Les regards s'attardaient sur l'étendue d'eau sombre, qui
gardait dans ses profondeurs, secrets, souffrances et ressentiments.
C'était un lac sans fond, dont on aurait tenté en
vain de sonder l'immensité. La légende voulait qu'il
fît chaque année une victime...
Les marchands ambulants avaient installé leurs étals
au bord de l'eau, tout autour d'une vaste tente ouverte, ornée
de lanternes multicolores, bleues, rouges, vertes, blanches et
jaunes, qui flottaient au vent comme un nuage de fleurs. Un autel
avait été dressé à l'abri de l'auvent,
où voisinaient les offrandes : des gâteaux de riz,
des poissons et des fruits, des têtes de cochon, et toute
sorte de mets.
Moha
semblait avoir retrouvé toute sa sérénité
d'antan, et son visage ne manifestait, en dépit de la mort
de son fils et des critiques acerbes formulés par les Chrétiens,
qu'une tranquille détermination.
Elle regarda la nourriture copieusement étalée et
un sourire méprisant traversa son visage : " L'abondance
ne saurait tout satisfaire... "
Dans la foule, on commentait les événements. Une
femme prétendait que Moha serait bientôt possédée
d'un nouvel esprit, celui de la jeune femme qui s'était
jetée dans le lac. " Regardez comme elle lui ressemble
déjà ! "
"
C'est vrai, répondit son voisin, Moha n'a jamais été
aussi belle qu'aujourd'hui. Elle ressemble à s'y méprendre
à la femme qui s'est noyée. " Ailleurs, on
entendait dire que la fille de Moha pourrait bien retrouver l'usage
de la parole... Et encore que Nani était enceinte... d'on
ne savait qui... En tous cas, tous convenaient que cette journée
serait décisive...
La cérémonie commença. Moha se mit à
évoquer la vie de la femme disparue. Les tambours, flûtes
et violons accompagnaient sa voix aux accents d'une tristesse
inconnue. Moha dansait et son corps échappait à
la terre, pour flotter comme un esprit à la surface du
sol. Les femmes la regardaient, laissant leur imagination s'enivrer,
aux mouvements des voiles de la robe de soie, qui palpitaient
et virevoltaient autour d'elle, selon le souffle incertain de
sa respiration, animé, semblait-il, de l'esprit même
de la jeune morte. La lamentation s'abîmait, muette dans
les eaux du lac, comme les étoiles dans la nuit profonde.
Alors, les musiciens jetèrent au loin, sur l'eau, la nasse
où reposait le riz sacrificiel, promis à la morte.
Mais en vain. Pas même un cheveu de la victime ne remonta
à la surface...
Puis un homme, quittant la foule, s'adressa à Moha : "
Que peut-on faire encore ? "
La chaman, d'un pas assuré, s'approcha alors, calme et
déterminée, du bord du lac.
"
Lève-toi, reviens ! Toi, l'enfant chérie, perdue
à la fleur de l'âge... Toi, dont l'âme est
précieuse, épanouie comme une fleur, soignée
comme une prunelle de jade... Quand les parents laissent leurs
enfants, pour se jeter dans l'eau noire, le Dieu de l'eau tourne
la tête... La robe flotte, fantôme sur l'eau, comme
la corolle du lotus, dont la chevelure se dénoue...
"
Et,
disant ces mots, elle pénétra lentement dans la
profondeur du lac.
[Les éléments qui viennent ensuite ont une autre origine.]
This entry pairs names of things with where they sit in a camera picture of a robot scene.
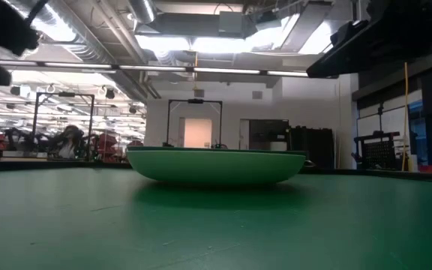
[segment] ceiling light
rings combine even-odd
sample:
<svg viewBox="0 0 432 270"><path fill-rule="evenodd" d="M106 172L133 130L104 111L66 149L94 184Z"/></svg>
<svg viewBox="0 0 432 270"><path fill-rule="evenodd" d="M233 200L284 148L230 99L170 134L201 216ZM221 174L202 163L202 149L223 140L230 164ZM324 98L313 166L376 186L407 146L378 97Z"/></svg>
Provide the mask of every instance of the ceiling light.
<svg viewBox="0 0 432 270"><path fill-rule="evenodd" d="M294 25L298 21L299 13L294 14L292 16L288 16L281 20L281 24L283 25L283 31L281 31L279 37L276 39L276 41L273 43L272 49L279 49L281 46L283 46L284 41L288 38L288 35L290 35L291 30L293 30Z"/></svg>
<svg viewBox="0 0 432 270"><path fill-rule="evenodd" d="M136 70L136 71L186 71L186 67L160 67L160 66L133 66L133 65L121 65L121 69L125 70Z"/></svg>
<svg viewBox="0 0 432 270"><path fill-rule="evenodd" d="M153 52L164 52L172 50L189 50L189 42L185 37L147 37L136 35L139 45L143 49Z"/></svg>
<svg viewBox="0 0 432 270"><path fill-rule="evenodd" d="M240 70L230 68L210 68L210 67L195 67L196 72L207 72L207 73L228 73L228 74L259 74L259 70Z"/></svg>
<svg viewBox="0 0 432 270"><path fill-rule="evenodd" d="M47 62L47 67L50 68L111 68L110 64L84 64L84 63L57 63L57 62Z"/></svg>
<svg viewBox="0 0 432 270"><path fill-rule="evenodd" d="M37 66L38 63L36 63L35 61L12 61L12 60L0 60L0 65L5 65L5 66L11 66L11 65L15 65L15 66L23 66L23 67L33 67L33 66Z"/></svg>
<svg viewBox="0 0 432 270"><path fill-rule="evenodd" d="M52 97L48 97L48 101L51 101L51 102L56 103L56 104L61 103L61 102L59 102L59 100L56 100Z"/></svg>
<svg viewBox="0 0 432 270"><path fill-rule="evenodd" d="M270 46L281 34L281 27L267 28L246 37L246 43L250 48Z"/></svg>
<svg viewBox="0 0 432 270"><path fill-rule="evenodd" d="M321 25L307 39L304 46L299 50L301 54L318 54L322 53L331 43L331 27L327 22L322 22Z"/></svg>
<svg viewBox="0 0 432 270"><path fill-rule="evenodd" d="M60 112L72 112L73 111L73 107L68 106L68 105L58 105L58 106L56 106L56 109L58 109L58 111L60 111Z"/></svg>
<svg viewBox="0 0 432 270"><path fill-rule="evenodd" d="M270 76L282 76L282 77L307 77L306 72L300 71L268 71Z"/></svg>
<svg viewBox="0 0 432 270"><path fill-rule="evenodd" d="M222 37L198 37L191 49L198 53L243 53L251 51L251 47L243 39Z"/></svg>

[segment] cable
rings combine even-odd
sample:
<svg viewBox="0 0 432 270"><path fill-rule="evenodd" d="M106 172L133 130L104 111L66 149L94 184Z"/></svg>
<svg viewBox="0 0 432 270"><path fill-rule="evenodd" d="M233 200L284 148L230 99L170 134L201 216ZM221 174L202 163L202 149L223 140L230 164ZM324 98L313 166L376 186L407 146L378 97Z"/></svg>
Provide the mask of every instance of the cable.
<svg viewBox="0 0 432 270"><path fill-rule="evenodd" d="M227 7L228 7L232 12L234 12L233 8L232 8L231 6L229 6L228 4L226 4L226 3L218 3L218 4L216 5L216 7L214 8L213 15L216 14L216 11L218 10L218 8L219 8L219 6L220 6L221 4L227 6Z"/></svg>
<svg viewBox="0 0 432 270"><path fill-rule="evenodd" d="M407 119L408 119L408 91L409 91L409 83L408 83L408 63L404 62L404 84L405 84L405 104L404 104L404 131L403 131L403 166L401 171L404 171L404 167L406 165L406 129L407 129Z"/></svg>
<svg viewBox="0 0 432 270"><path fill-rule="evenodd" d="M44 6L46 5L46 3L49 0L39 0L34 7L31 9L31 11L29 12L28 17L26 17L25 21L28 25L31 25L31 23L33 22L33 20L36 18L36 15L38 15L38 13L40 13L40 11L43 10Z"/></svg>

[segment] ceiling duct
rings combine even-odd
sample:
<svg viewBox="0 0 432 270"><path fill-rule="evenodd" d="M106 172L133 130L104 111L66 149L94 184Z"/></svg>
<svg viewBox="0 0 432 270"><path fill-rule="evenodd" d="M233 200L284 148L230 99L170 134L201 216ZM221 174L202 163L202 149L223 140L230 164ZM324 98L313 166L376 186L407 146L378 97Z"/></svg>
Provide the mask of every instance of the ceiling duct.
<svg viewBox="0 0 432 270"><path fill-rule="evenodd" d="M309 1L281 49L299 52L333 8L333 1Z"/></svg>
<svg viewBox="0 0 432 270"><path fill-rule="evenodd" d="M156 19L156 6L152 0L128 0L129 8L138 23L147 24Z"/></svg>
<svg viewBox="0 0 432 270"><path fill-rule="evenodd" d="M10 3L22 14L28 14L38 0L5 0ZM41 10L36 16L34 24L40 24L48 29L65 29L69 27L70 31L66 31L65 36L71 36L73 40L57 40L71 41L75 44L85 44L78 46L66 46L65 48L72 52L75 56L85 63L108 63L115 64L116 60L107 52L101 42L89 31L83 21L66 5L64 1L51 1ZM113 80L120 89L131 99L145 101L148 94L144 91L141 85L134 82L123 71L116 73L103 74L105 77Z"/></svg>

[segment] table
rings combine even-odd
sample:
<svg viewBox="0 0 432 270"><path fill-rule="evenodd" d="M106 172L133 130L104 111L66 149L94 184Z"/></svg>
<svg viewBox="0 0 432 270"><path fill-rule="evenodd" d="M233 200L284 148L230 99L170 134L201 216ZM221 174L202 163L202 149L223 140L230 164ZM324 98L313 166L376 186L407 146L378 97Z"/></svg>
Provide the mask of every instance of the table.
<svg viewBox="0 0 432 270"><path fill-rule="evenodd" d="M301 174L203 188L131 169L0 172L0 269L432 269L432 182Z"/></svg>

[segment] ceiling
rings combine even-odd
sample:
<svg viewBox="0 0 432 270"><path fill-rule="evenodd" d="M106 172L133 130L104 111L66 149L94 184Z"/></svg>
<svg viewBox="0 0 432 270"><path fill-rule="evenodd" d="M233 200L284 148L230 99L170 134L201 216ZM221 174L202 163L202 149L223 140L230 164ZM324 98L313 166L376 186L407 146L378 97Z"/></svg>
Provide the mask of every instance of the ceiling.
<svg viewBox="0 0 432 270"><path fill-rule="evenodd" d="M95 1L64 0L74 14L81 19L94 36L100 41L111 56L119 64L136 64L134 57L128 52L122 42L117 38L105 19L95 10ZM115 11L118 19L124 23L125 31L134 30L134 22L128 18L131 14L127 0L108 0L111 8ZM241 11L245 6L250 8L264 8L276 5L279 1L238 1L229 0L225 4L213 0L178 0L178 1L154 1L160 14L164 13L185 13L185 14L218 14L219 11ZM326 14L324 21L330 25L330 33L337 31L339 26L351 19L351 1L336 0L332 9ZM152 64L158 64L158 59L150 49L143 50L144 57ZM194 53L174 52L179 64L193 65L196 61ZM197 65L208 68L253 68L282 71L303 71L314 63L320 55L298 55L290 47L285 49L265 49L258 52L246 53L199 53ZM188 81L193 76L180 76L174 73L151 73L151 80L163 81ZM200 81L209 82L240 82L240 83L265 83L272 87L277 78L265 76L238 76L231 74L200 74L197 77Z"/></svg>
<svg viewBox="0 0 432 270"><path fill-rule="evenodd" d="M33 0L6 1L16 5L16 3L30 3ZM316 54L301 54L301 48L293 48L292 46L294 44L305 44L305 42L300 41L302 38L307 39L306 43L309 42L313 38L312 33L318 31L322 32L322 41L313 40L316 42L312 43L311 47L318 47L321 45L321 42L329 44L329 35L336 32L340 26L349 21L352 14L350 0L335 0L331 8L327 9L323 15L319 14L321 17L316 24L309 21L306 22L308 25L306 27L302 22L302 15L304 15L307 9L303 10L299 5L312 5L315 3L313 1L228 0L222 4L214 0L166 0L154 1L154 3L159 14L155 22L158 21L158 17L164 14L173 14L174 16L171 17L175 18L175 20L194 14L201 15L203 19L211 17L214 20L214 18L220 18L218 16L220 11L231 10L234 12L244 11L244 14L248 15L250 17L249 20L252 22L256 18L254 14L257 14L258 11L264 9L271 10L274 7L282 10L278 11L278 20L281 19L282 25L287 26L290 24L293 17L293 19L297 19L293 21L295 24L292 27L288 26L288 32L285 32L286 29L283 26L273 28L273 30L276 29L277 31L275 30L276 32L273 32L273 34L260 38L258 47L253 47L250 51L214 53L170 50L168 52L172 57L172 61L177 65L197 65L198 67L207 68L304 71L321 54L318 54L318 52ZM50 30L46 27L47 25L41 27L41 24L38 25L41 22L36 20L34 25L45 34L44 39L40 42L41 45L37 50L27 52L22 57L23 59L46 62L91 61L91 63L99 64L110 61L120 65L163 64L161 57L155 55L155 48L151 46L142 48L142 44L135 37L134 32L142 31L141 29L147 28L147 26L137 25L134 28L132 14L128 8L128 0L63 0L57 2L50 1L49 6L52 7L51 14L58 14L61 17L60 20L64 27L57 28L56 31L49 33ZM300 31L301 29L304 30L301 32L302 34L296 32L296 26L300 28ZM198 23L193 23L193 25L188 26L185 30L192 31L193 29L196 31L198 27ZM76 31L74 29L77 29L76 39L78 35L79 39L76 42L71 40L72 37L57 40L57 38L67 35L66 32L68 32L68 29L73 29L69 31L69 35L75 35L71 31ZM275 44L281 37L286 35L287 38L283 38L280 48L276 47ZM195 37L184 38L187 38L191 46L195 46L194 43L196 42L193 42L197 40ZM169 42L164 45L171 46L172 44ZM220 45L219 47L222 47L224 51L234 49L230 45ZM96 56L101 55L104 57L87 60L84 55L85 50L88 50L88 55L92 56L94 48L96 48L94 50ZM15 57L0 49L0 59L15 59ZM145 122L146 109L139 101L145 103L150 98L165 98L164 94L158 94L158 87L164 86L165 89L159 89L161 93L164 93L168 86L174 86L179 82L194 81L195 78L192 73L140 73L136 71L123 73L122 71L118 71L117 74L106 74L95 73L91 70L78 70L77 72L71 70L69 72L58 68L40 68L39 70L34 70L33 67L13 68L11 72L13 75L13 84L21 86L21 89L25 89L23 92L28 92L28 94L25 94L26 96L15 96L10 93L10 87L0 87L0 128L5 127L5 125L17 125L21 128L29 129L32 126L31 113L35 109L34 100L37 92L73 92L76 94L94 95L97 109L94 111L96 122L93 128L106 128L119 132L126 137L144 136L145 128L143 123ZM271 76L201 73L197 75L196 80L215 83L261 83L266 88L272 88L279 78ZM115 89L115 97L112 100L106 99L104 95L106 90L104 89ZM40 107L39 113L42 113L42 116L38 118L37 128L56 131L57 128L54 122L59 123L58 118L65 117L66 119L71 119L71 122L75 125L87 130L89 128L89 123L86 120L89 114L88 102L87 98L86 100L82 100L80 97L74 99L59 97L57 95L52 96ZM8 109L7 103L12 103L15 107ZM129 108L132 104L137 106L138 112L136 114L129 113ZM62 112L61 108L57 108L58 105L60 107L71 105L72 110ZM65 126L67 124L66 121L61 121L60 125Z"/></svg>
L'onde épousait peu à peu son
corps, enlacés des plis de sa robe, tandis que s'étalait
lentement à la surface de l'eau noire, la corolle pâle
de son voile.
Le flot saisit sa taille, enserra sa poitrine et se jeta vers
son cou, tandis que, de la berge ses paroles se faisaient de plus
en plus indistinctes, et ses propos de plus en plus incohérents.
"
Quand il y aura des fleurs sur les pêchers... ma fille,
ma petite fille... en costume de deuil, ma fille, ma petite fille...
à la première branche... petite fille, demande de
mes nouvelles... à la deuxième branche... "
On
vit flotter, quelques instants encore, le voile de sa robe, puis
le chant se noya dans l'obscurité. Et la nuit se referma.
Dix
jours plus tard, un homme se présenta devant la maison.
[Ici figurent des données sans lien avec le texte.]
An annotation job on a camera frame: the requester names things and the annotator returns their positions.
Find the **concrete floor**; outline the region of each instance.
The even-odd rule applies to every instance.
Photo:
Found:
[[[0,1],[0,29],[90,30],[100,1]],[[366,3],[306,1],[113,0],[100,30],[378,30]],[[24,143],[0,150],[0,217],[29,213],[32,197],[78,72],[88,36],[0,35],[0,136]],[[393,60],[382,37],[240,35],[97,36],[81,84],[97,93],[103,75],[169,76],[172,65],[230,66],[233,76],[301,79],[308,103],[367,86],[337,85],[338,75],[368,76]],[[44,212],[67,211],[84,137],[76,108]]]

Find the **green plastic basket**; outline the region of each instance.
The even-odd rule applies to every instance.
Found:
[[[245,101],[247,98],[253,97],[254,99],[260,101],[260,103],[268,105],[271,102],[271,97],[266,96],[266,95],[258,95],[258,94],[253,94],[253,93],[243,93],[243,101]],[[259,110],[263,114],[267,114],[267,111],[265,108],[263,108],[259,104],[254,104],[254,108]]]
Il tenait un âne par la bride, c'était le père
de Nani. La jeune fille, malade, était alitée, pâle,
les yeux profondément enfoncés dans le visage. L'homme
entreprit de la soigner, il lui prépara des potages et
des bouillons... Elle revint enfin à elle et dit, en balbutiant
: " Père... ". Peut-être était-ce
là l'effet de la dernière cérémonie
de Moha... ?
Dix jours encore, et l'homme sella son âne. Nani monta en
silence sur la bête.
Quand
la nuit tombe sur la maison, abandonnée pour toujours,
une nuée de moustiques assoiffés tourbillonne follement
parmi l'amas sauvage des mauvaises herbes.